WHAT YOU WILL DO - Leaving the pictures aside, return the listing exactly as it appears.

DATA -
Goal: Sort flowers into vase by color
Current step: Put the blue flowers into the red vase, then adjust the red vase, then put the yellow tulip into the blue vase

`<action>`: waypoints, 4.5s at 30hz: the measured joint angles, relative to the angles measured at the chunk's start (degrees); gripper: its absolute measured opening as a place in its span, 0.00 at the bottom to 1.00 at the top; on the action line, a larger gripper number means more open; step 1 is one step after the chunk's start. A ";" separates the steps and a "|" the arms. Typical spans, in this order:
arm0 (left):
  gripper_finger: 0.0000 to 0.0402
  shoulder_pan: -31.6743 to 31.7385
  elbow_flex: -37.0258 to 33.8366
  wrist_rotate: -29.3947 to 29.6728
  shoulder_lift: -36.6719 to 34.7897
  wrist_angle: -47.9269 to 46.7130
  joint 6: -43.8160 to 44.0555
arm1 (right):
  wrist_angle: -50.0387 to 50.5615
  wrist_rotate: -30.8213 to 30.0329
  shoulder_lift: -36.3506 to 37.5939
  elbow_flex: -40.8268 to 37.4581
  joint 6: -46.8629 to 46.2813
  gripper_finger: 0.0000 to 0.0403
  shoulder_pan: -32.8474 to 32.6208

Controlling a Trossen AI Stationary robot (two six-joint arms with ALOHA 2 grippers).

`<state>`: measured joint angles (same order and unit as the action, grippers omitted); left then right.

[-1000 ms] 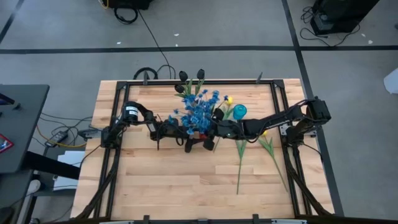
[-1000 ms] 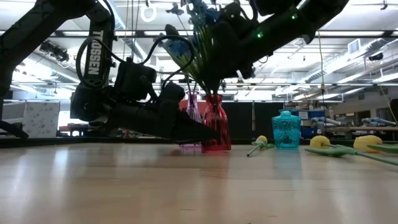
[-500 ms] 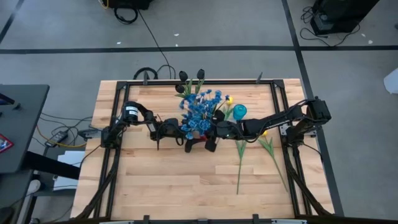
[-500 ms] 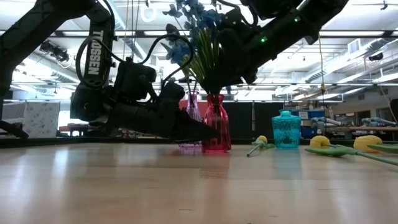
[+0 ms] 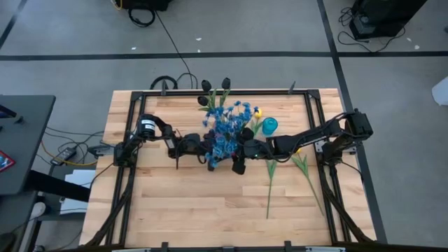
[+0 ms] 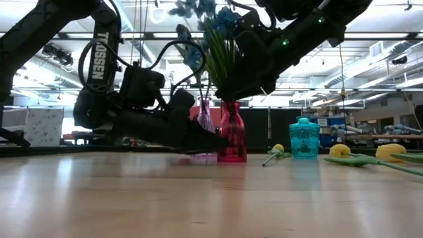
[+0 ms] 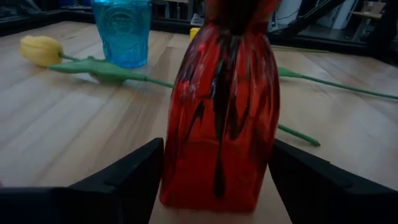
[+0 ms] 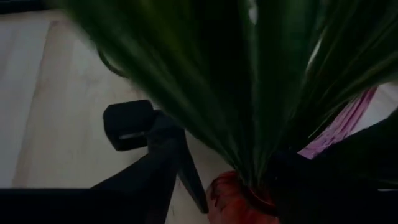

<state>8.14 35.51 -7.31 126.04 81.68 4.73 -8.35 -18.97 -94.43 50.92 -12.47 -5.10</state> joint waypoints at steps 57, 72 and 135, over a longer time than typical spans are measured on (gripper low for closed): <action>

ANSWER -
Goal: Sort flowers into vase by color
Current step: Put the blue flowers into the red vase, then adjust the red vase, then put the yellow tulip into the blue vase

`<action>`: waypoints, 4.5s at 30hz: the measured joint angles, relative to the angles measured at the chunk's start (degrees); gripper: its absolute measured opening as a place in its span, 0.00 at the bottom to 1.00 at the top; on the action line, a larger gripper number means more open; step 1 is one step after the chunk's start. A ";" separates the steps and a "|" the arms. Typical spans, in this order:
arm0 (left):
  gripper_finger: 0.0000 to 0.0402
  shoulder_pan: -31.6743 to 31.7385
  elbow_flex: -37.0258 to 33.8366
  wrist_rotate: -29.3947 to 29.6728
  shoulder_lift: -36.6719 to 34.7897
  wrist_angle: -47.9269 to 46.7130
  joint 6: -43.8160 to 44.0555
arm1 (right):
  wrist_angle: -50.0387 to 50.5615
  wrist_rotate: -30.8213 to 30.0329
  shoulder_lift: -36.3506 to 37.5939
  elbow_flex: -40.8268 to 37.4581
  joint 6: -46.8629 to 46.2813
  gripper_finger: 0.0000 to 0.0403
  shoulder_pan: -32.8474 to 32.6208

Controlling a Trossen AI Stationary robot (two six-joint arms with ALOHA 2 grippers).

`<state>`: measured joint angles (same order and unit as the action, grippers omitted); left then right.

[-1000 ms] 
[-1000 ms] 
[-500 ms] 
[-500 ms] 
[+0 ms] 
[+0 ms] 
[+0 ms] 
[+0 ms] 

<state>8.14 35.51 -7.31 126.04 81.68 4.73 -8.35 -18.97 -94.43 50.92 -12.47 -5.10</state> joint waypoints at steps 57, 72 and 135, over a longer time than typical spans are measured on (gripper low for closed): <action>

The exercise has been answered in full.